* TASK: Each entry must appear in the answer exactly as given.

__________________________________________________

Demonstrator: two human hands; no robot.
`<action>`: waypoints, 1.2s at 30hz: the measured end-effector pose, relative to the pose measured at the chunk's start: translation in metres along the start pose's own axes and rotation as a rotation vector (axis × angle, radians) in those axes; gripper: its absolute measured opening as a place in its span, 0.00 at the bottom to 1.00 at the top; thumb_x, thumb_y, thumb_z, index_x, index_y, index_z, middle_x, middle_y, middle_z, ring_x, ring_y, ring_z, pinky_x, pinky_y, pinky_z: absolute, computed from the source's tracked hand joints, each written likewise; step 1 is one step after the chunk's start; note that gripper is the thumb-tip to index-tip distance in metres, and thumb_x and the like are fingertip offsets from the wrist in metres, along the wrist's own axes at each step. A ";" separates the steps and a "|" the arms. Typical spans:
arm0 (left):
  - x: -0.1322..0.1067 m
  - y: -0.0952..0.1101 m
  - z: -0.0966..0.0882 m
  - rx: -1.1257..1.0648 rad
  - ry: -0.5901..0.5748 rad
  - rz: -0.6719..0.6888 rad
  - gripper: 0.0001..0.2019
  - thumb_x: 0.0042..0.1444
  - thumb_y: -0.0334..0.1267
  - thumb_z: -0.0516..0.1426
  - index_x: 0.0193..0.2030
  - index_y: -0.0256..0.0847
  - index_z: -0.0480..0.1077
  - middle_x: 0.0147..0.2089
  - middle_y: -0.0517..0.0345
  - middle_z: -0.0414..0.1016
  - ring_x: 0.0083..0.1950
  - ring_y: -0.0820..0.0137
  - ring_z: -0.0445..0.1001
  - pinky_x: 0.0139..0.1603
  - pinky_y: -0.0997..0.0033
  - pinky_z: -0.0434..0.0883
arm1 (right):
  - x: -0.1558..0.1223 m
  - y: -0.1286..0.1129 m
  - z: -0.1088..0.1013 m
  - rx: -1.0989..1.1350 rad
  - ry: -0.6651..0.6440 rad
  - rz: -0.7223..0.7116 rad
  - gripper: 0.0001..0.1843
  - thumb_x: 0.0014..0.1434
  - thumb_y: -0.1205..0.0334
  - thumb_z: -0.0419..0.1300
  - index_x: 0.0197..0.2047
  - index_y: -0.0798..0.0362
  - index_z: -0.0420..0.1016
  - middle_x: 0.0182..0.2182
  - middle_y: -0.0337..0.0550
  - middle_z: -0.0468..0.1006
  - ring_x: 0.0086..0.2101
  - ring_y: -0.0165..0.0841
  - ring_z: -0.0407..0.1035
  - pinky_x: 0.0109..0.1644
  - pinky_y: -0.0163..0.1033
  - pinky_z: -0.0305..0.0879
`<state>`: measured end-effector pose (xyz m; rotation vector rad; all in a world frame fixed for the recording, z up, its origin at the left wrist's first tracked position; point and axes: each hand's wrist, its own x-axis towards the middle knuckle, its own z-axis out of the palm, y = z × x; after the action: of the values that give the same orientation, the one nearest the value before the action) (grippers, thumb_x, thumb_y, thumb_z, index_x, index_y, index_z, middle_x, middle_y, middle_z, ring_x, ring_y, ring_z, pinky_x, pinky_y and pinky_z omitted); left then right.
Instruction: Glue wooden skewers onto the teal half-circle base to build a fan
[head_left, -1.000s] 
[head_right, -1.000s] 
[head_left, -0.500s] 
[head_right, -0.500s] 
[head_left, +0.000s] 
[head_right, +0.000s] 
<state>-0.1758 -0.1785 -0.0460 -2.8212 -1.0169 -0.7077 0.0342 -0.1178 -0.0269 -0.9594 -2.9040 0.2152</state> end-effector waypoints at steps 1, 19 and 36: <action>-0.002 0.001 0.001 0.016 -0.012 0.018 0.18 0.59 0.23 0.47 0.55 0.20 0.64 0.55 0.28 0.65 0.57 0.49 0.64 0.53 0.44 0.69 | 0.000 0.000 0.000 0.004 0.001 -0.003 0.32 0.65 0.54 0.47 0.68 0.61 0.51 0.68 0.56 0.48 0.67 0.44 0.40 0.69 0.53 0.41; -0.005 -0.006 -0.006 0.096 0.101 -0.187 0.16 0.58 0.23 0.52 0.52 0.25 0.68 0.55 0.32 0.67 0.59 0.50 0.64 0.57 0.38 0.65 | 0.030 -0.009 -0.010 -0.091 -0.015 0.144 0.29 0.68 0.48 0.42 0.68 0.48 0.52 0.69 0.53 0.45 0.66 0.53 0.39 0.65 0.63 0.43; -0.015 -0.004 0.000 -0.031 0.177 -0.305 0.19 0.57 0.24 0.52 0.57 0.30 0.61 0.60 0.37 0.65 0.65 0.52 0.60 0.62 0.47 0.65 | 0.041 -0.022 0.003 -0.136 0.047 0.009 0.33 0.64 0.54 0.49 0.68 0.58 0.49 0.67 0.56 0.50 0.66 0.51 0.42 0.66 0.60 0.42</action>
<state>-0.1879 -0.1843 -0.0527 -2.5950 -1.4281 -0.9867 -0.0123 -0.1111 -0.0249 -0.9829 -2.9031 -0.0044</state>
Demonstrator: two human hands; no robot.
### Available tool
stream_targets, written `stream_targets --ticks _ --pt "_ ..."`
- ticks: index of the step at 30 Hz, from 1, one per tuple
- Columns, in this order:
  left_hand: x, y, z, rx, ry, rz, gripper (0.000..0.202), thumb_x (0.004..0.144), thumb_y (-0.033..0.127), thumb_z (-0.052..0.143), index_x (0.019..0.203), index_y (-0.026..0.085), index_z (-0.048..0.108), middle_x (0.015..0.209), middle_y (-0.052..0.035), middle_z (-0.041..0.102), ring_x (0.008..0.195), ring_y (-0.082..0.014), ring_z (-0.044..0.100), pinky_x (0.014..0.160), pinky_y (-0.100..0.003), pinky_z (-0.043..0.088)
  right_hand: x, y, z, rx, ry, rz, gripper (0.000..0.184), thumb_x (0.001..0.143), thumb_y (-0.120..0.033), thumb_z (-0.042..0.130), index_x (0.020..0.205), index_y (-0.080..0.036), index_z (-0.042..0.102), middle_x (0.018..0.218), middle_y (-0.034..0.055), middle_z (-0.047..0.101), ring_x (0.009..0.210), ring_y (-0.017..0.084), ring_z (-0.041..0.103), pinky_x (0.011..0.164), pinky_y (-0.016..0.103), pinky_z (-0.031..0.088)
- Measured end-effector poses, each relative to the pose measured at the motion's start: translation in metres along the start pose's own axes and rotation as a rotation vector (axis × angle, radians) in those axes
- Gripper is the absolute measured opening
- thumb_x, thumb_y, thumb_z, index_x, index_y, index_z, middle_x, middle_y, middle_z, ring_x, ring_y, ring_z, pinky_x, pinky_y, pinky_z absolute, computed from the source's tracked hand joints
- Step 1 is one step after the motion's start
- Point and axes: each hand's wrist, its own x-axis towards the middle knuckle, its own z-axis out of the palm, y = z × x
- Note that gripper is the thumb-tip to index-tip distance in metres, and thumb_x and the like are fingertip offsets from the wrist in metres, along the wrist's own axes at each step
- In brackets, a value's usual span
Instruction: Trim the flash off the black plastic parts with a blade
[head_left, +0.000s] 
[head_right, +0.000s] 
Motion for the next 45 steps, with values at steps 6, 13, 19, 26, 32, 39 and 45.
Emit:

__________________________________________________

* ANSWER FOR THIS EXERCISE:
Demonstrator: two human hands; no robot.
`<action>`: waypoints, 1.2s at 30hz: the measured end-effector pose, relative to the pose measured at the chunk's start: translation in metres along the start pose's own axes and rotation as a rotation vector (axis × angle, radians) in those axes; gripper: its absolute measured opening as a place in its span, 0.00 at the bottom to 1.00 at the top; thumb_x, thumb_y, thumb_z, index_x, index_y, index_z, middle_x, middle_y, middle_z, ring_x, ring_y, ring_z, pinky_x, pinky_y, pinky_z: absolute, computed from the source's tracked hand joints, each written likewise; step 1 is one step after the chunk's start; note that gripper is the thumb-tip to index-tip distance in metres, and thumb_x and the like are fingertip offsets from the wrist in metres, along the wrist's own axes at each step. A ";" separates the steps and a "|" the arms. Typical spans:
arm0 (left):
  - x: -0.1322..0.1067 m
  - y: -0.0952..0.1101 m
  - z: -0.0966..0.0882 m
  - rx: -1.1257..1.0648 rad
  - ry: -0.5901..0.5748 rad
  - rz: -0.6719..0.6888 rad
  - gripper: 0.0001..0.2019
  - thumb_x: 0.0042..0.1444
  - thumb_y: -0.0334..0.1267
  - thumb_z: -0.0516..0.1426
  - index_x: 0.0193..0.2030
  - index_y: -0.0256..0.0847
  - index_z: -0.0480..0.1077
  - middle_x: 0.0147..0.2089
  - middle_y: -0.0517..0.0345
  - middle_z: -0.0414..0.1016
  - ring_x: 0.0083..0.1950
  - ring_y: -0.0820..0.0137
  - ring_z: -0.0445..0.1001
  - pinky_x: 0.0139..0.1603
  - pinky_y: -0.0997..0.0033
  - pinky_z: -0.0434..0.0883
arm1 (right):
  - x: -0.1558..0.1223 m
  - y: -0.1286..0.1129 m
  - z: -0.1088..0.1013 m
  - rx: -1.0989..1.1350 rad
  - ry: -0.6651..0.6440 rad
  - rz: -0.7223..0.7116 rad
  - gripper: 0.0001..0.1843
  - thumb_x: 0.0014..0.1434
  - thumb_y: -0.1205..0.0334
  - thumb_z: -0.0419..0.1300
  - index_x: 0.0197..0.2047
  - index_y: -0.0798..0.0362
  - index_z: -0.0420..0.1016
  - middle_x: 0.0182..0.2182
  - middle_y: -0.0337..0.0550
  - middle_z: -0.0468..0.1006
  - ring_x: 0.0086..0.2101
  - ring_y: -0.0165..0.0841
  - ring_z: -0.0407..0.1035
  - pinky_x: 0.0109..0.1644
  - pinky_y: -0.0163..0.1033
  - pinky_z: -0.0305..0.0879
`<state>`: measured end-effector pose (xyz m; rotation vector rad; all in a world frame fixed for the recording, z up, its origin at the left wrist's first tracked position; point and axes: each hand's wrist, its own x-axis towards the middle knuckle, its own z-axis out of the palm, y = z × x; after the action: of the values that give the same orientation, the one nearest the value before the action) (grippers, thumb_x, thumb_y, thumb_z, index_x, index_y, index_z, middle_x, middle_y, middle_z, ring_x, ring_y, ring_z, pinky_x, pinky_y and pinky_z omitted); left then right.
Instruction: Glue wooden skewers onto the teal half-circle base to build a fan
[head_left, -1.000s] 
[head_right, -1.000s] 
[head_left, -0.500s] 
[head_right, -0.500s] 
[head_left, +0.000s] 
[head_right, +0.000s] 
<state>-0.1758 -0.1785 -0.0460 -2.8212 -1.0169 -0.7077 0.0342 -0.1178 -0.0269 -0.9594 -2.9040 0.2152</state> end-effector waypoints at steps 1, 19 and 36: <action>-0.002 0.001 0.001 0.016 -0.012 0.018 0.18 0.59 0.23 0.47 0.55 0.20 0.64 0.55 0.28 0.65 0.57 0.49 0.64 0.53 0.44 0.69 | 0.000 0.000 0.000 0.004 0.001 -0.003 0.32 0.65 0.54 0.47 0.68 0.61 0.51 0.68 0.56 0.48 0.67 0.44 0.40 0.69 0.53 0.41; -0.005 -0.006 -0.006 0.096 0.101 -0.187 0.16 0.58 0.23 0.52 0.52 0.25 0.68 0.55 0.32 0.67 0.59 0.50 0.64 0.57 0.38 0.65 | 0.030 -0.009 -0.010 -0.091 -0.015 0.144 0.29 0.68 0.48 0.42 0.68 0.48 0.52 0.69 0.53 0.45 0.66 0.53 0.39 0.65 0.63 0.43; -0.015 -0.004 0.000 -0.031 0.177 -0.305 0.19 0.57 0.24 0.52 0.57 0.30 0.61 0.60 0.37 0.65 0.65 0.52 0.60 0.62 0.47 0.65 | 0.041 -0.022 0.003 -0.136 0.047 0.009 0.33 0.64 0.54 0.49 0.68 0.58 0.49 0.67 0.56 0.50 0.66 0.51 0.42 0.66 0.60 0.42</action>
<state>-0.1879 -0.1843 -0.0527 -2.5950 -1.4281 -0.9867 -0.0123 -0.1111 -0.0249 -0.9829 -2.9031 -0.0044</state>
Demonstrator: two human hands; no robot.
### Available tool
stream_targets, written `stream_targets --ticks _ --pt "_ ..."`
- ticks: index of the step at 30 Hz, from 1, one per tuple
- Columns, in this order:
  left_hand: x, y, z, rx, ry, rz, gripper (0.000..0.202), thumb_x (0.004..0.144), thumb_y (-0.033..0.127), thumb_z (-0.052..0.143), index_x (0.019..0.203), index_y (-0.026..0.085), index_z (-0.048..0.108), middle_x (0.015..0.209), middle_y (-0.052..0.035), middle_z (-0.041..0.102), ring_x (0.008..0.195), ring_y (-0.082..0.014), ring_z (-0.044..0.100), pinky_x (0.014..0.160), pinky_y (-0.100..0.003), pinky_z (-0.043..0.088)
  right_hand: x, y, z, rx, ry, rz, gripper (0.000..0.184), thumb_x (0.001..0.143), thumb_y (-0.120..0.033), thumb_z (-0.042..0.130), index_x (0.020..0.205), index_y (-0.080..0.036), index_z (-0.042..0.102), middle_x (0.018..0.218), middle_y (-0.034..0.055), middle_z (-0.047..0.101), ring_x (0.009..0.210), ring_y (-0.017..0.084), ring_z (-0.041..0.103), pinky_x (0.011..0.164), pinky_y (-0.016..0.103), pinky_z (-0.031..0.088)
- Measured end-effector poses, each relative to the pose measured at the motion's start: translation in metres along the start pose's own axes and rotation as a rotation vector (axis × angle, radians) in those axes
- Gripper is the absolute measured opening
- thumb_x, thumb_y, thumb_z, index_x, index_y, index_z, middle_x, middle_y, middle_z, ring_x, ring_y, ring_z, pinky_x, pinky_y, pinky_z absolute, computed from the source's tracked hand joints
- Step 1 is one step after the motion's start
- Point and axes: each hand's wrist, its own x-axis towards the middle knuckle, its own z-axis out of the palm, y = z × x
- Note that gripper is the thumb-tip to index-tip distance in metres, and thumb_x and the like are fingertip offsets from the wrist in metres, along the wrist's own axes at each step
- In brackets, a value's usual span
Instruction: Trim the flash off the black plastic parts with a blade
[head_left, +0.000s] 
[head_right, +0.000s] 
Motion for the next 45 steps, with values at steps 6, 13, 19, 26, 32, 39 and 45.
Emit:

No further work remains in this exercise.